NicolasZucchet / minimal-LRU

Non official implementation of the Linear Recurrent Unit (LRU, Orvieto et al. 2023)
MIT License
48 stars 4 forks source link

Linear Vanilla RNNs Code #1

Closed yuqinzhou9 closed 1 year ago

yuqinzhou9 commented 1 year ago

Thank you for the insightful repo. Are there any plans to release the code for the experiments concerning linear vanilla RNNs? I understand the paper has mentioned that "All other settings in the recurrent block are kept the same as in the Vanilla RNN module of Haiku". However, it would be perfect if you could provide your implementation details.
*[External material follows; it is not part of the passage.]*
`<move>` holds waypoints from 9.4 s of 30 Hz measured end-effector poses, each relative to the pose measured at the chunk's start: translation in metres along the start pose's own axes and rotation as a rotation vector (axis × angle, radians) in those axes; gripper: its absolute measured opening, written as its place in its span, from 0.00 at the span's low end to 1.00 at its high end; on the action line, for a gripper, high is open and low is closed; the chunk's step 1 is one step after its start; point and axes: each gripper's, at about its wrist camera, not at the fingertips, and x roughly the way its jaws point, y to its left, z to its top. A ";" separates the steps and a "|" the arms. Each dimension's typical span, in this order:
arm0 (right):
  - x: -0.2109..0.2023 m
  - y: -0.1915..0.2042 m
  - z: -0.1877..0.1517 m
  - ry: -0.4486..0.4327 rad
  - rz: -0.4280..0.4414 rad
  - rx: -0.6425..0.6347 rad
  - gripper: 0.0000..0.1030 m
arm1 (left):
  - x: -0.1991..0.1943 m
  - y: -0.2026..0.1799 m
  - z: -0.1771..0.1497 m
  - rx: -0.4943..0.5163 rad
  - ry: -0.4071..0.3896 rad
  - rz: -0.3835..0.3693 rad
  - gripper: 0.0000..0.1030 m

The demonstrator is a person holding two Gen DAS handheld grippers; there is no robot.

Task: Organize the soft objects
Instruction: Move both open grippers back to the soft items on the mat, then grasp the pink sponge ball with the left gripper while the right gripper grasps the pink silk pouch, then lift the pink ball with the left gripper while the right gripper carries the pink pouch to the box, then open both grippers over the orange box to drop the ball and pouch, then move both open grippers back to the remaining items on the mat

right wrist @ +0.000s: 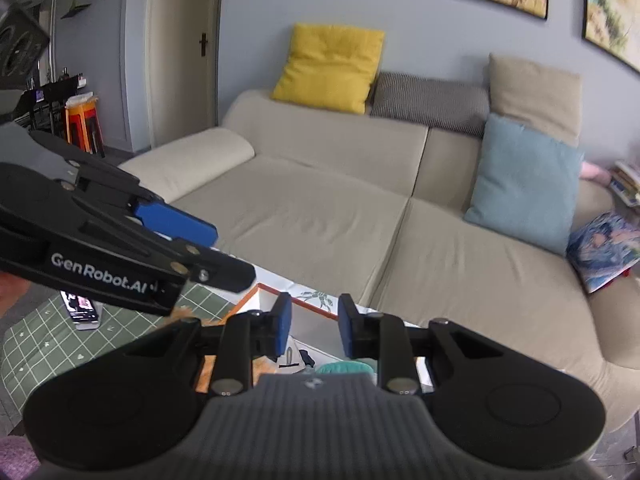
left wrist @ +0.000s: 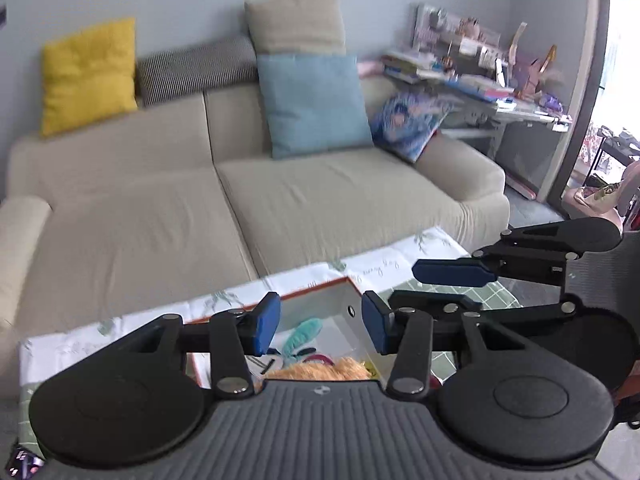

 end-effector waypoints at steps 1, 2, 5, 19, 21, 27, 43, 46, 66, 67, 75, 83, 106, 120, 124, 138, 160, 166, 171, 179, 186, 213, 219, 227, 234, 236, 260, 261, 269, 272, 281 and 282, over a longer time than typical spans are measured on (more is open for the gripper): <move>-0.013 0.004 -0.004 -0.016 0.002 -0.002 0.24 | -0.010 -0.005 -0.004 0.010 -0.022 0.010 0.53; -0.024 0.008 -0.008 -0.031 0.001 -0.005 0.28 | -0.021 -0.013 -0.010 0.023 -0.048 0.021 0.53; -0.058 0.022 -0.026 -0.078 -0.005 0.000 0.32 | -0.050 -0.033 -0.030 0.054 -0.121 0.063 0.53; -0.151 0.090 -0.185 -0.216 -0.062 0.038 0.37 | -0.083 -0.092 -0.178 -0.054 -0.268 -0.020 0.49; -0.153 0.097 -0.205 -0.206 -0.077 0.035 0.37 | -0.079 -0.092 -0.197 -0.078 -0.267 -0.017 0.49; -0.143 0.101 -0.256 -0.180 -0.085 0.088 0.37 | -0.059 -0.091 -0.252 -0.149 -0.239 -0.031 0.49; -0.089 0.079 -0.325 0.019 -0.159 0.203 0.36 | 0.010 -0.114 -0.321 -0.153 -0.112 0.030 0.43; -0.081 0.070 -0.332 0.039 -0.179 0.231 0.33 | 0.020 -0.116 -0.322 -0.156 -0.097 0.026 0.43; -0.005 -0.007 -0.343 0.127 -0.317 0.229 0.49 | 0.115 -0.124 -0.298 -0.117 -0.074 0.085 0.69; 0.001 -0.011 -0.344 0.127 -0.329 0.217 0.50 | 0.118 -0.124 -0.297 -0.114 -0.081 0.092 0.70; 0.029 -0.034 -0.358 0.177 -0.332 0.253 0.66 | 0.144 -0.129 -0.298 -0.063 -0.062 0.118 0.71; 0.047 -0.044 -0.367 0.213 -0.331 0.297 0.69 | 0.159 -0.129 -0.295 -0.058 -0.059 0.143 0.68; 0.044 -0.020 -0.369 0.267 -0.312 0.227 0.44 | 0.139 -0.139 -0.298 -0.038 -0.049 0.078 0.51; -0.016 0.017 -0.348 0.197 -0.305 0.164 0.44 | 0.093 -0.144 -0.299 -0.043 -0.068 0.063 0.50; -0.033 0.028 -0.340 0.169 -0.299 0.159 0.44 | 0.076 -0.146 -0.300 -0.037 -0.081 0.064 0.49; -0.104 0.068 -0.312 0.043 -0.266 0.135 0.44 | 0.011 -0.142 -0.299 -0.068 -0.119 0.058 0.49; -0.169 0.046 -0.186 -0.172 -0.246 0.016 0.44 | -0.058 -0.118 -0.187 0.011 -0.220 -0.018 0.50; -0.157 0.012 -0.130 -0.203 -0.164 0.067 0.44 | -0.057 -0.104 -0.131 0.042 -0.250 -0.083 0.50; -0.135 -0.010 -0.085 -0.212 -0.099 0.100 0.44 | -0.049 -0.090 -0.079 0.127 -0.212 -0.134 0.50; -0.075 -0.043 -0.024 -0.190 -0.065 0.114 0.45 | -0.020 -0.056 0.014 0.175 -0.056 -0.163 0.50; 0.011 -0.074 -0.001 -0.051 0.031 0.179 0.45 | 0.040 -0.017 0.059 0.103 0.125 -0.118 0.50; 0.202 -0.074 -0.081 0.450 0.099 0.289 0.58 | 0.213 0.065 0.001 -0.104 0.578 -0.075 0.59; 0.196 -0.078 -0.081 0.431 0.102 0.303 0.65 | 0.214 0.070 -0.004 -0.127 0.585 -0.056 0.67; 0.183 -0.075 -0.074 0.408 0.092 0.278 0.65 | 0.204 0.071 -0.001 -0.159 0.558 -0.052 0.69; 0.154 -0.074 -0.058 0.362 0.066 0.263 0.65 | 0.171 0.063 0.013 -0.160 0.466 -0.054 0.69; 0.141 -0.073 -0.051 0.344 0.059 0.256 0.65 | 0.157 0.057 0.019 -0.152 0.437 -0.055 0.69; -0.077 -0.011 -0.083 -0.024 -0.012 0.172 0.65 | -0.038 -0.062 -0.042 0.042 -0.047 -0.084 0.69; -0.083 -0.007 -0.093 -0.044 -0.022 0.177 0.65 | -0.043 -0.068 -0.052 0.054 -0.081 -0.080 0.69; -0.122 0.026 -0.166 -0.190 -0.107 0.203 0.64 | -0.060 -0.106 -0.138 0.048 -0.284 -0.059 0.69; -0.132 0.036 -0.187 -0.227 -0.143 0.218 0.64 | -0.056 -0.113 -0.165 0.007 -0.307 -0.050 0.69; -0.134 0.063 -0.248 -0.217 -0.224 0.205 0.64 | -0.043 -0.108 -0.238 -0.090 -0.335 0.001 0.69; -0.130 0.064 -0.254 -0.210 -0.224 0.214 0.64 | -0.039 -0.105 -0.245 -0.102 -0.321 0.012 0.69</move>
NicolasZucchet commented 1 year ago

I don't plan to implement Linear RNNs in this repo in the near future.

However, here are some pointers on what to do to implement them within this repo. Create a RNN class in model.py, similar to the LRU one. The main differences would be that $\lambda$ is now a fully connected real matrix $A$, that $B$ and $C$ are real matrices and that one has to use a sequential scan (jax.lax.scan) instead of a parallel one (jax.lax.associative_scan). To match haiku weight initialization, one probably has to change the weight initialization from normal to truncated normal distribution (see https://github.com/deepmind/dm-haiku/blob/2e941023d70db39f59eaaf67c7b21d5c836cc290/haiku/_src/basic.py#L174). Apart from that, the rest of the code should stay the same.

yuqinzhou9 commented 1 year ago

Thank you for your kind reply!